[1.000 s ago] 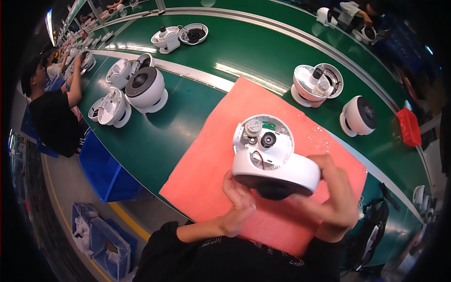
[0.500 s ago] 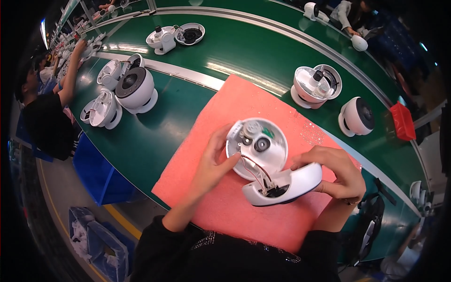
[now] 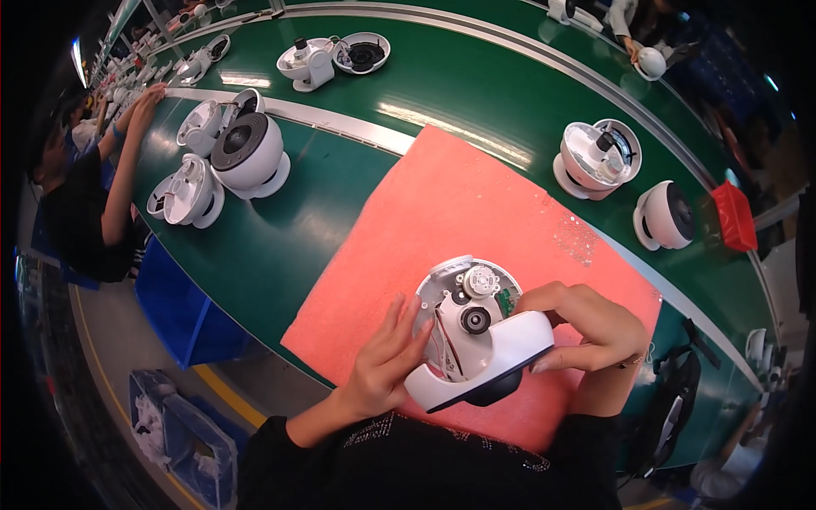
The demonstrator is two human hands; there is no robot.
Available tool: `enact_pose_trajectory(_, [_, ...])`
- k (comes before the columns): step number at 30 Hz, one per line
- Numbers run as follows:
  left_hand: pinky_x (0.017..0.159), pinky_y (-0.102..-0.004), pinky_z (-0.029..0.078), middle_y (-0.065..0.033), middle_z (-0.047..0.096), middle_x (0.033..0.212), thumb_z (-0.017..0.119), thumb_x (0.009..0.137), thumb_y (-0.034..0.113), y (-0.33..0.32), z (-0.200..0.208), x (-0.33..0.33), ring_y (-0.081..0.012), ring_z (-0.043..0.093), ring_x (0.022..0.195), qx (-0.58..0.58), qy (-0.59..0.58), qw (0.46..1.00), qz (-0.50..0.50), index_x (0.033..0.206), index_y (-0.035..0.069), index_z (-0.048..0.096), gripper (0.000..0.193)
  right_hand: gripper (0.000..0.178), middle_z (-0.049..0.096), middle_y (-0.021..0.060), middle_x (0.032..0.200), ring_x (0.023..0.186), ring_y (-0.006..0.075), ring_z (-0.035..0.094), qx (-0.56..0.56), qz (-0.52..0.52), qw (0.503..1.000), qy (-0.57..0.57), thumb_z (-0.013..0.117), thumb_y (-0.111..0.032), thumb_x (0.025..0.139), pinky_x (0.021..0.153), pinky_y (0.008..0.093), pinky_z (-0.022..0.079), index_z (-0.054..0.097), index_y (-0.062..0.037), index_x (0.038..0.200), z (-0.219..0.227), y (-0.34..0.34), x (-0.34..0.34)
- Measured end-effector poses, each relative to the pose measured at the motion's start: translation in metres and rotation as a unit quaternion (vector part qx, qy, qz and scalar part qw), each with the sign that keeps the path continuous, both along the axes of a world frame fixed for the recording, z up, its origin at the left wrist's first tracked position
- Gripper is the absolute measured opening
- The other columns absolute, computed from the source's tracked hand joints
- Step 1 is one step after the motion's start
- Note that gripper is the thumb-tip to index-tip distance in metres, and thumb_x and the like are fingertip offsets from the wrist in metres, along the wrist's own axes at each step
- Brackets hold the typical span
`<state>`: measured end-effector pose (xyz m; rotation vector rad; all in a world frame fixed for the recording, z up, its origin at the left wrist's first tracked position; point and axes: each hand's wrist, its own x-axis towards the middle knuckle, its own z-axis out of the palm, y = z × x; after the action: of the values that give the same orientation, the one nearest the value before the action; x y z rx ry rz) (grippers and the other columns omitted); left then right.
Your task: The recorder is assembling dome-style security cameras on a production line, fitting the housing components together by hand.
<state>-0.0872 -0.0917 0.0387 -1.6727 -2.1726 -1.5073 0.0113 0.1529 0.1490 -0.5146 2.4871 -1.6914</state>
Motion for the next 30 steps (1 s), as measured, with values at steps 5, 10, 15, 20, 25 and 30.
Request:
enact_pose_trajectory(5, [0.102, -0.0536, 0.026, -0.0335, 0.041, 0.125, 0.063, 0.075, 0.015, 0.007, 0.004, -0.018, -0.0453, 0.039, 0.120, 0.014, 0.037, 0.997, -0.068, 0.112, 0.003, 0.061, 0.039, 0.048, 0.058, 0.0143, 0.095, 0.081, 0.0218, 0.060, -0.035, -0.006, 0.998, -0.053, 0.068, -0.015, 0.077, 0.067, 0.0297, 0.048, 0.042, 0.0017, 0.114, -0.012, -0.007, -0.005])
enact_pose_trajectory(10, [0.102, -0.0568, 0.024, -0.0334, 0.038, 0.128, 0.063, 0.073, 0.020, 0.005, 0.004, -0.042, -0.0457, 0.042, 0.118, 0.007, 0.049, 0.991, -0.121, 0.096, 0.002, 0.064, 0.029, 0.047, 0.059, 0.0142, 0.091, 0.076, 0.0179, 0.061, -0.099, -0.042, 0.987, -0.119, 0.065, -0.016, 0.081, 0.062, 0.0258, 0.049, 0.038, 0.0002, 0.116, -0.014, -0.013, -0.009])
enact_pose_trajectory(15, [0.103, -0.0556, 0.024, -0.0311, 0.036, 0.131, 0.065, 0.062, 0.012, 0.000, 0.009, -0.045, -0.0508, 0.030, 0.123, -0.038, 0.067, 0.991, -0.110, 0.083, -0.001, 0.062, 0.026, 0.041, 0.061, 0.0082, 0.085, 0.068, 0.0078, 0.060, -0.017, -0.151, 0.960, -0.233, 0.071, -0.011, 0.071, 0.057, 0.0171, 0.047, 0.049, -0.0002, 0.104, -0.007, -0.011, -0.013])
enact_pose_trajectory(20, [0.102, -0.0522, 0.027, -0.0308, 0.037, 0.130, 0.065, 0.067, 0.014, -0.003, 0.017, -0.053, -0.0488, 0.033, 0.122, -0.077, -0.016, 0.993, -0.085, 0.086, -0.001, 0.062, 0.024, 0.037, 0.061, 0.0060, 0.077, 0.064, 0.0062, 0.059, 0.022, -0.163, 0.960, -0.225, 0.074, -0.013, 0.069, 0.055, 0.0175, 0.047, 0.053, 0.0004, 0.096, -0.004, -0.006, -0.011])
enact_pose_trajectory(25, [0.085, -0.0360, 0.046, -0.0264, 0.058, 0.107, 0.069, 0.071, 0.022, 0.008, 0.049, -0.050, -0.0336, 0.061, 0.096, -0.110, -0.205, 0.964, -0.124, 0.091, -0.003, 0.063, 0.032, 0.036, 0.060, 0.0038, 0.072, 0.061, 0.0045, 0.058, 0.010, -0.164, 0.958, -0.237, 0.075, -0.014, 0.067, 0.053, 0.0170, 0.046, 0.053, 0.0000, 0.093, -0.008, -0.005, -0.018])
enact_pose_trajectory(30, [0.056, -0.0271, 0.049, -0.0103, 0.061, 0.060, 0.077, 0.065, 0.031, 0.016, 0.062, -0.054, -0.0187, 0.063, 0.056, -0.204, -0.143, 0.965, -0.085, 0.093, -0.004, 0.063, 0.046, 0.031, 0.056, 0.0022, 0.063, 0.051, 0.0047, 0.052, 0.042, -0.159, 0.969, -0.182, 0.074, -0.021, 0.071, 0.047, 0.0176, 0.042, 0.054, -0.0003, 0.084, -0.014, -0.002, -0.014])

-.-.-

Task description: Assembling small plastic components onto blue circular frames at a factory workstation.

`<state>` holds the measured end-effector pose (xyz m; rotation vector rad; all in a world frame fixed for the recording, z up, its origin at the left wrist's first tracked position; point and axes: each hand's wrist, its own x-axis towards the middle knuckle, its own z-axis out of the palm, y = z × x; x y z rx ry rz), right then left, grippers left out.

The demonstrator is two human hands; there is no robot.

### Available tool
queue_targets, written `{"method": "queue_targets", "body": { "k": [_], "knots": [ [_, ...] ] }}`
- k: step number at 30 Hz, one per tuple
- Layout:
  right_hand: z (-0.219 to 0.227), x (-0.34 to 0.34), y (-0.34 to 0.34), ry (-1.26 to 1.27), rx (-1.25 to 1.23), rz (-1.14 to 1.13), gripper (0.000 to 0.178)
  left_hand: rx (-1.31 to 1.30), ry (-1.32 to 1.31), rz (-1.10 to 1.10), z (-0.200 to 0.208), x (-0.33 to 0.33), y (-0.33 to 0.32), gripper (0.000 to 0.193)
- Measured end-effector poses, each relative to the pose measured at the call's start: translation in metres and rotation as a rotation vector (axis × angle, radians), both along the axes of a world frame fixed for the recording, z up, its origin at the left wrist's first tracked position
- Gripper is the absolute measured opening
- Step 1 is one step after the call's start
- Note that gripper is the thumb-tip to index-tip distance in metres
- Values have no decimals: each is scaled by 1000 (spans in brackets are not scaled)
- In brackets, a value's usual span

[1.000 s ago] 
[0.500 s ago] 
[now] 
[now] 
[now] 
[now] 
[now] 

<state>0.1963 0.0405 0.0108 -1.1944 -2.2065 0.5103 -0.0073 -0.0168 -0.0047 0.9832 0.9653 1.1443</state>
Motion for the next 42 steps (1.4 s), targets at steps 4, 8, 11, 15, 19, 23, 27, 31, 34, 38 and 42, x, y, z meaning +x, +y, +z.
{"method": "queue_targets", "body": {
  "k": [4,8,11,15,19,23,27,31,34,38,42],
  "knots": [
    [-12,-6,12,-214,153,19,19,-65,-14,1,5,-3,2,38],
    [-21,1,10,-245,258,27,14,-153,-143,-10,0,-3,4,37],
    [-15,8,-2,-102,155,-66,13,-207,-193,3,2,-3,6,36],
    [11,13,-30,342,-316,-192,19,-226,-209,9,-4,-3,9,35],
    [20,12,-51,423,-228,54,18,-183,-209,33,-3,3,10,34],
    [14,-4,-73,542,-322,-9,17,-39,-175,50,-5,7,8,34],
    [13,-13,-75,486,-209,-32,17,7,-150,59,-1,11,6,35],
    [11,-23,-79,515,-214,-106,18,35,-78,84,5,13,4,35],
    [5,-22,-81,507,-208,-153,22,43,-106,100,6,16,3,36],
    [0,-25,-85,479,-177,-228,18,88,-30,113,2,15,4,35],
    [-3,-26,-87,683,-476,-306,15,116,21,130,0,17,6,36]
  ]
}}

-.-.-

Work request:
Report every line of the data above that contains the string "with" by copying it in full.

Response:
- Measured end-effector poses, each relative to the pose measured at the motion's start: translation in metres and rotation as a unit quaternion (vector part qx, qy, qz and scalar part qw), each with the sign that keeps the path continuous, both along the axes of a world frame fixed for the recording, z up, its origin at the left wrist's first tracked position
Motion for the next 30 steps (1 s), as measured, with values at steps 5, 10, 15, 20, 25 and 30.

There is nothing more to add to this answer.